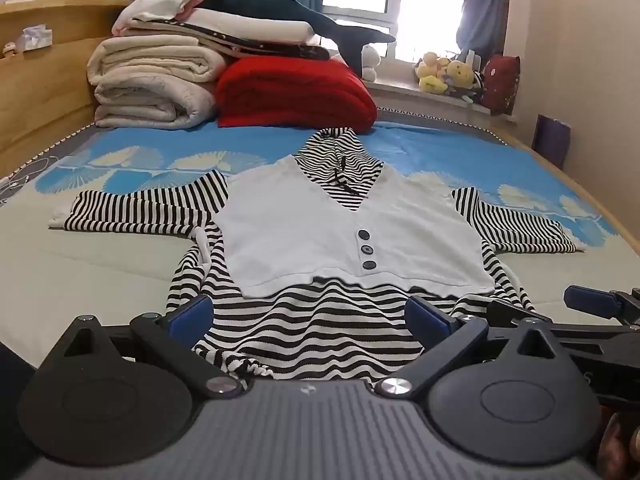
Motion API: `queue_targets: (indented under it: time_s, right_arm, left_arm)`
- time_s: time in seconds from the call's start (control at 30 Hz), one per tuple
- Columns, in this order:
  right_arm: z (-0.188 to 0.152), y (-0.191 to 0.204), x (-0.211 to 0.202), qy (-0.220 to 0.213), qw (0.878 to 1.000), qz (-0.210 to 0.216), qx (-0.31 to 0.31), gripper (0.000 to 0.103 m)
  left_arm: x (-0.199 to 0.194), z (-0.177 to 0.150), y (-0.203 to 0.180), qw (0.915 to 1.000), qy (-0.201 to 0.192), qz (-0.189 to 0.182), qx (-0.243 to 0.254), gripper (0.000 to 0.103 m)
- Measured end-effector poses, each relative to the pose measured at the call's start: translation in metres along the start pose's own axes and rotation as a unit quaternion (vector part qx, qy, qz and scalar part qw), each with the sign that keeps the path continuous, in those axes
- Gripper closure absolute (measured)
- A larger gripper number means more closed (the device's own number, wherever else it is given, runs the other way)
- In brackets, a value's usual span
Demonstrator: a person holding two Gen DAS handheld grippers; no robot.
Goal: Fold small clothes
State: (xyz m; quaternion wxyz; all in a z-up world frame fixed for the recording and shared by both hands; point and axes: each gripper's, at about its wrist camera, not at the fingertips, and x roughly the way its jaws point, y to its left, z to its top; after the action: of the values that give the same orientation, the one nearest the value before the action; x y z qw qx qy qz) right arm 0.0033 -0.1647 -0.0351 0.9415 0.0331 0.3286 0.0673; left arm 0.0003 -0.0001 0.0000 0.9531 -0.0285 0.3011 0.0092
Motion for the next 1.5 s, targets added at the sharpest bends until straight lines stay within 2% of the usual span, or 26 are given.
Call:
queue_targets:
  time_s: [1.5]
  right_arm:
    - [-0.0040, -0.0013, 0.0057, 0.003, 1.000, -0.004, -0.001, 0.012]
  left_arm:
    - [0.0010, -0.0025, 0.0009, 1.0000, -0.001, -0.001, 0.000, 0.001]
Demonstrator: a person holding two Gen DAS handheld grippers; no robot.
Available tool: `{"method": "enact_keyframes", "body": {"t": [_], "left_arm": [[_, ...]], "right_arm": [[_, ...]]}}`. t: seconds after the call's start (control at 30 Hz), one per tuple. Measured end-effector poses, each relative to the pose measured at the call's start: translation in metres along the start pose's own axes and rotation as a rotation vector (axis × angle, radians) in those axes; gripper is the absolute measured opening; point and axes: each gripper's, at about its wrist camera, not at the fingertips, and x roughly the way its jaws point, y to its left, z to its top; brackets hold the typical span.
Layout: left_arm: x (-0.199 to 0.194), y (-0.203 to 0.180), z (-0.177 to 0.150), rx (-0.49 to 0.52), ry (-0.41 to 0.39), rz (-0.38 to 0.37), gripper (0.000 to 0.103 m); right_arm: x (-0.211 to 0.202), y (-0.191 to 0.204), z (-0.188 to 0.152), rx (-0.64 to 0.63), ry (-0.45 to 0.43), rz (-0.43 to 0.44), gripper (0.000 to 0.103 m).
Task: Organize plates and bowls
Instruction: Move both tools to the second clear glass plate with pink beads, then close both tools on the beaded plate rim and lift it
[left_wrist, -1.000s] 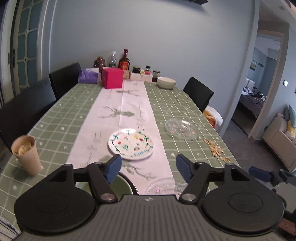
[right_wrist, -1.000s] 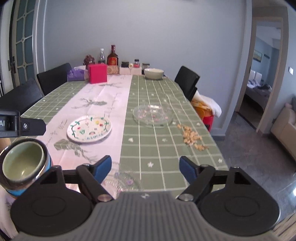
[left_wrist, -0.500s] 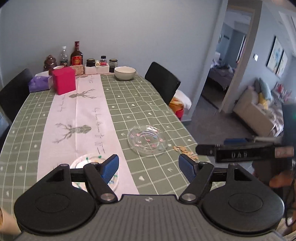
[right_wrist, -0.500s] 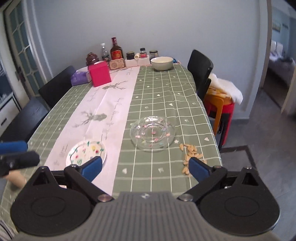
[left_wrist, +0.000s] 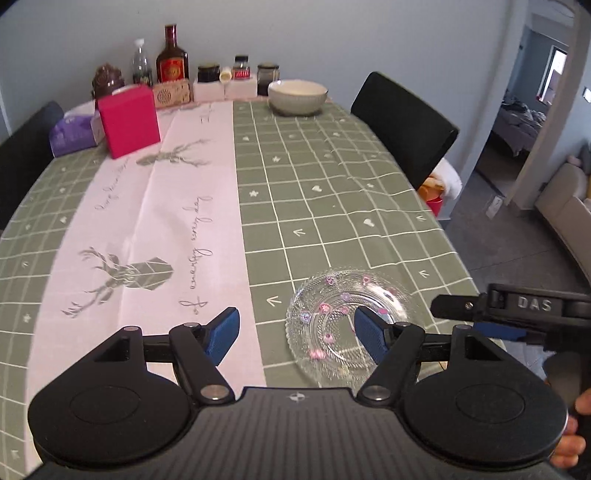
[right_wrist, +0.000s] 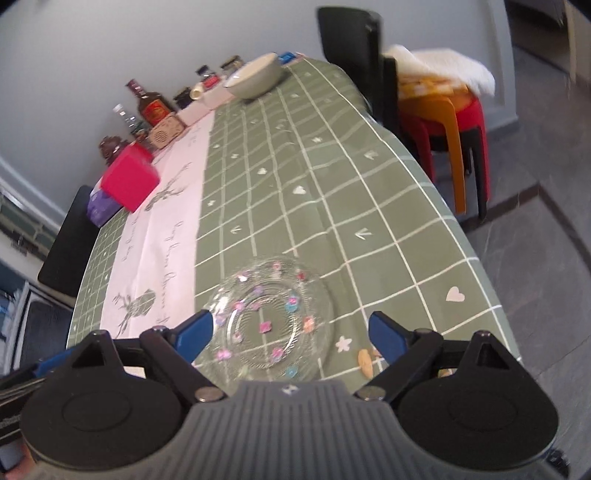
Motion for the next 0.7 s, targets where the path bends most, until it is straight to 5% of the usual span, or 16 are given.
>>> {"method": "enact_keyframes", "body": {"t": [0.13,0.33,0.53,0.7], "left_arm": [[0.032,-0.003,-0.002,-0.034,0.041,-0.032,0.083],[0.06,-0.004,-0.008,-0.077,0.05,-0.063,0.083],[0.08,0.007,-0.017,-0.18,0.071,-0.089,0.083],[0.088,0.023,-0.024,-0.276,0.081,-0.16,0.082]], "right_arm": [[0.015,-0.018,0.009,-0.01,-0.049,0.058,0.086],[0.041,-0.037,0.015,0.037,-0.015,0.177,0.086],[0.042,-0.049,0.019,0.036,-0.008,0.175,0.084],[0.05,-0.06,0.016,0.147,0.05,0.293,0.084]]}}
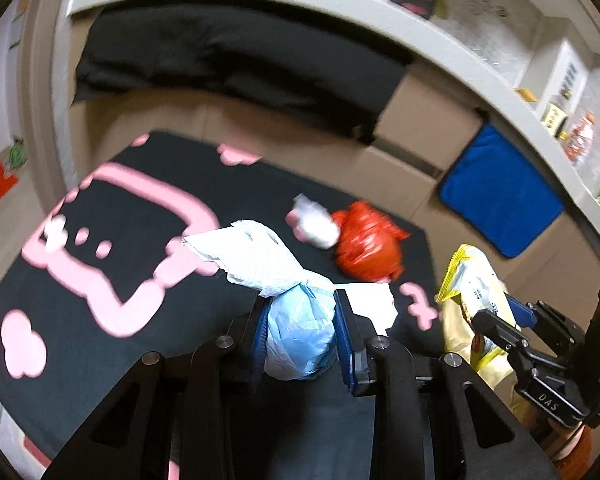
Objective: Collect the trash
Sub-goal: 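Lift and carry the blue bag and yellow wrapper over the yellow bag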
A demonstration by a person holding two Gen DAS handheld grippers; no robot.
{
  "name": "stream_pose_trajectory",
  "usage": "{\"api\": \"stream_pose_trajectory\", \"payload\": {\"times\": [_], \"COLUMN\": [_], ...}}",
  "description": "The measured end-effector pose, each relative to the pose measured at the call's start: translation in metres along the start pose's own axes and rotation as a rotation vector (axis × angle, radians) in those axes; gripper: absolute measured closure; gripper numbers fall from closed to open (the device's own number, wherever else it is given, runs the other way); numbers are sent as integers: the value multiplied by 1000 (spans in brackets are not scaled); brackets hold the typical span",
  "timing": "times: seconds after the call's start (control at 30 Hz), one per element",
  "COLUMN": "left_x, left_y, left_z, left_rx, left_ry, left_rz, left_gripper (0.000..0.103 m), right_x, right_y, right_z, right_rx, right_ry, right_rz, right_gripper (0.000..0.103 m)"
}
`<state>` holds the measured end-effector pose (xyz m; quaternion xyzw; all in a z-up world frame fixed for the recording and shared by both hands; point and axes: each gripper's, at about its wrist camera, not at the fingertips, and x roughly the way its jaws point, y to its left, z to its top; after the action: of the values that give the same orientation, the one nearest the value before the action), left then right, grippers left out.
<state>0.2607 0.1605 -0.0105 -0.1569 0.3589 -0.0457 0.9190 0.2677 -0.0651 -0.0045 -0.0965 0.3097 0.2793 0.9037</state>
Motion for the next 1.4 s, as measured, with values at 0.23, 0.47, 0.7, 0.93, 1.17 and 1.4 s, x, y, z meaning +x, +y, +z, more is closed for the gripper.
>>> {"api": "stream_pose_trajectory", "payload": {"times": [0.23,0.47,0.7,0.93,1.17,1.4], "left_x": [-19,-26,-6,22,48,89], "left_y": [-72,-142,-213,-271,-301,-304], "left_z": [27,39,30,7,-9,-21], "left_rx": [132,241,327,411,453,433], "left_ry": [-86,-138,-139,-114,-75,4], "left_rz": [-90,-180,-219,-244,-264,-282], "left_gripper": [72,72,72,72,72,72], "right_x": [-57,-107,-147,-174,-170,-151], "right_y": [-35,-79,-132,-188,-213,-237], "right_z": [8,6,-5,-29,-44,-58], "right_rx": [31,87,185,318,354,425], "right_ry": [-103,-173,-219,-240,-215,-187], "right_rz": [-95,-202,-291,-351,-380,-345], "right_gripper": [67,67,67,67,67,67]}}
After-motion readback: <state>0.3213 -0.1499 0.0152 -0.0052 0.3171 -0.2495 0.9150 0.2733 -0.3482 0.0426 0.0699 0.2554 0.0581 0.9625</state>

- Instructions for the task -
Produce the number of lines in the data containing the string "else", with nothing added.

- Reply -
2